You will never know the special place you hold in my heart, my first born. It doesn’t matter how many children I have, there is one spot in my heart that is saved specifically for you. This does not mean that you will be my favorite, and it certainly does not mean that I will love you more. It means that you and I will have a bond that none of my other children and I will share. I know I will hold a strong attachment to them in someway as well. But you, my dear, you are my first born.
You made me a mother.
You are the first person to give me the greatest title I’ve ever received, “mom”. I always wanted to be a mother, and you made that happen. Well, your father and I technically made that happen, but we’ll share that story with you another day.
I will have more children, and I will also be their mother, but it was you who put me through the initiation.
You’ve taught me so much.
I knew nothing about raising a baby before you came along. I mean, literally nothing. I was so scared. I had no idea what I was getting myself into. “How will I know how much she needs to eat? Is she going to be warm enough in this? Is it okay if her poop is this color?” It was a new and challenging time for both of us.
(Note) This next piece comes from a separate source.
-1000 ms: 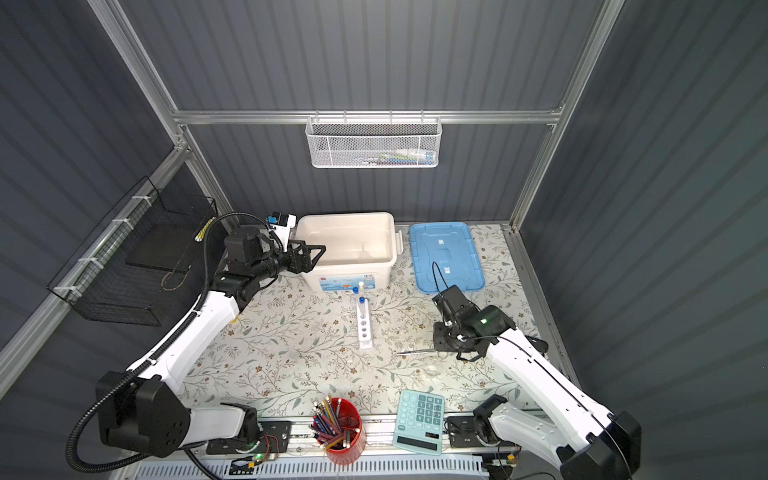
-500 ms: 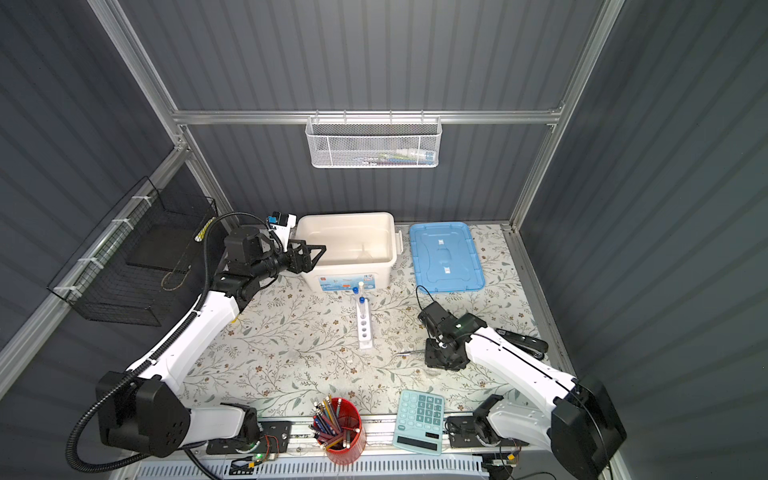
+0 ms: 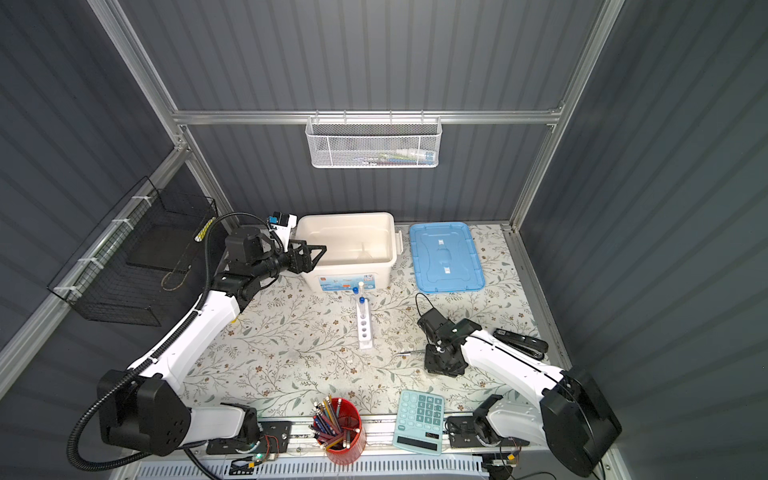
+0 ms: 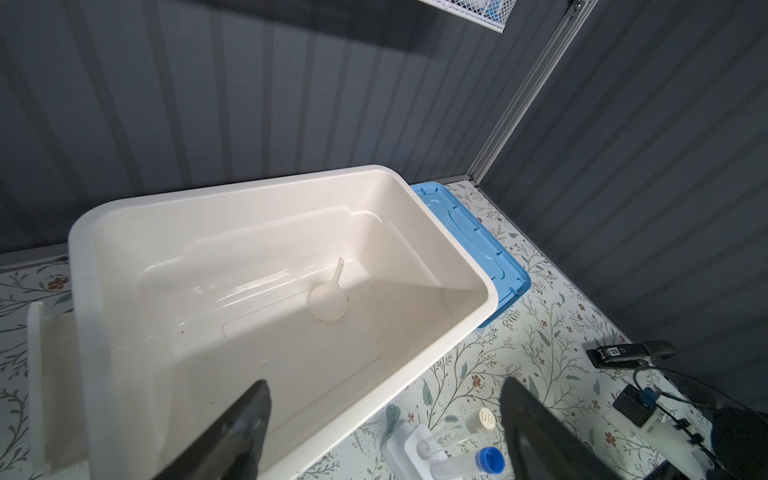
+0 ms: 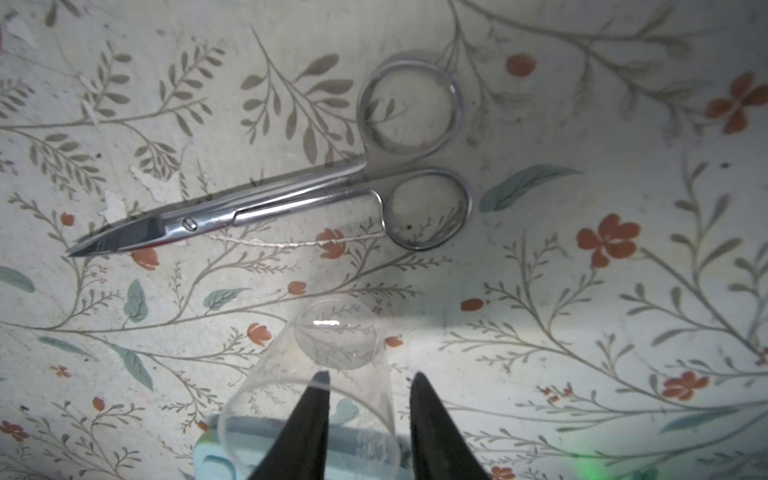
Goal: Organize the chemistry lab equipment
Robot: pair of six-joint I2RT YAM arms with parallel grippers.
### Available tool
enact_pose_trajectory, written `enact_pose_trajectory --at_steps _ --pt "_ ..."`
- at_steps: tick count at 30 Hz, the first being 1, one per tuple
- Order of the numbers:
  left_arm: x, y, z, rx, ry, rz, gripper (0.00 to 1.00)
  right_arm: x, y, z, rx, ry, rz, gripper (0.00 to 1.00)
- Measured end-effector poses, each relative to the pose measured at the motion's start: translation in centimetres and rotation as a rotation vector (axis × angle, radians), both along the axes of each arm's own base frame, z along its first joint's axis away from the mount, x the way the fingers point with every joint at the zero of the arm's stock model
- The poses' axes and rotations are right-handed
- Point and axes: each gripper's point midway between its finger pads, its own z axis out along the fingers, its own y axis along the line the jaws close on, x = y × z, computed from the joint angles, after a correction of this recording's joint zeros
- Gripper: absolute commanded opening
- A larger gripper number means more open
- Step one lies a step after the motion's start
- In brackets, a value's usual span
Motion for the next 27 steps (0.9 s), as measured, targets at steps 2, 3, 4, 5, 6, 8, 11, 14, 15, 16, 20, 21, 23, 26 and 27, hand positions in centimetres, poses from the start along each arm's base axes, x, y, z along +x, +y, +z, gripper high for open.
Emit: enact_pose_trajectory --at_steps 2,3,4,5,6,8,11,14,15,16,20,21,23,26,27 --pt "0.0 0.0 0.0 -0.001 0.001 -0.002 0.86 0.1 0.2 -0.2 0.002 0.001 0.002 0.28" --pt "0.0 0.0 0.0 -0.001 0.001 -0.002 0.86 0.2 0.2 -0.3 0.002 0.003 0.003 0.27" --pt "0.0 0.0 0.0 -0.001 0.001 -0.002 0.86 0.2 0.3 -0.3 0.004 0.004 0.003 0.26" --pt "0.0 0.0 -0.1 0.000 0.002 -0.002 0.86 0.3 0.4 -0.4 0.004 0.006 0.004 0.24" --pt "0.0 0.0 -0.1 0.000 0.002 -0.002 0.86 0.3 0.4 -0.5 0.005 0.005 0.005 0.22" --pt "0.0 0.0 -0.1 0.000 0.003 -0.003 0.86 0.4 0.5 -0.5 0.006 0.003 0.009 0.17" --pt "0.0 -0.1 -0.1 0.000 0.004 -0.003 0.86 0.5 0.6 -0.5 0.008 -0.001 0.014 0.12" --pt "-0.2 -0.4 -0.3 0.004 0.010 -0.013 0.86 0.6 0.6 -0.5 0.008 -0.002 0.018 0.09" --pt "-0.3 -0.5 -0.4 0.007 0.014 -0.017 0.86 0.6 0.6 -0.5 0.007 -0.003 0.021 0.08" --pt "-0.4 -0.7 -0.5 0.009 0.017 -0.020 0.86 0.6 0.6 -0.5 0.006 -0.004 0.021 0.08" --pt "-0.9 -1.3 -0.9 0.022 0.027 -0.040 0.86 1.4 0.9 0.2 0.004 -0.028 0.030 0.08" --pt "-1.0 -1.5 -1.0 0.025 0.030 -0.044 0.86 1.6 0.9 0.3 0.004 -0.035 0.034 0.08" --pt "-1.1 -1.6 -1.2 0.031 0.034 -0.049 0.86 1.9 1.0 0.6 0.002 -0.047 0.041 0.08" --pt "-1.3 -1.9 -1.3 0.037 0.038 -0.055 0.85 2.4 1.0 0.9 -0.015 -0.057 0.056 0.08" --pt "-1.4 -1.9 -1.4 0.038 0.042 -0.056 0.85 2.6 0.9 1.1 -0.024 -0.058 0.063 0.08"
You made it easy, and slowly we figured out things together.
You introduced me to the wonderful things about motherhood.
Watching you grow was the greatest thing I’ve ever witnessed. Every small thing you did I celebrated. It was so exciting to see a child discover the world around them daily, and you were able to give me that excitement for the very first time. I know I will be just as excited when my other children have their first accomplishments as well, but you introduced me to how truly remarkable a growing baby can be.
You introduced me to the tough things about motherhood.
There were times when I was lost. Times I just didn’t know how to make you happy. There were days that we both just sat there and cried and neither of us knew what to do. I felt like I wasn’t doing anything right. We made it, though. We’ve made it through everything together, and it’s made us stronger. Maybe you’ve even paved the way for the next child so things won’t be as hard for me the second time around.
You’ve made me appreciate others.
Even though you were an easy baby, you were still a lot of work. You made me appreciate the family and friends that were constant supports whenever I needed them.
You showed me a new side of my parents as you gave them this new title, grandparents. You helped me to appreciate the way they raised me as I began to raise my own little human.
You made me look at my husband as not only the man I married, but this wonderful new father whom I saw in a new light. We became a stronger team, having to make decisions and come up with new ideas together for you.
You showed me how to love in a completely different way.
I never knew how much I could love something until you came around. It was like a different part of my heart that I didn’t even know existed opened up to love this tiny baby more than I have ever loved anything. I feel like I can love more, and I feel like I can love harder.
Thank you, my first born. Thank you for entering my life and changing it completely for the better. I will never be able to explain the place you hold in my heart, and just how deeply I love you.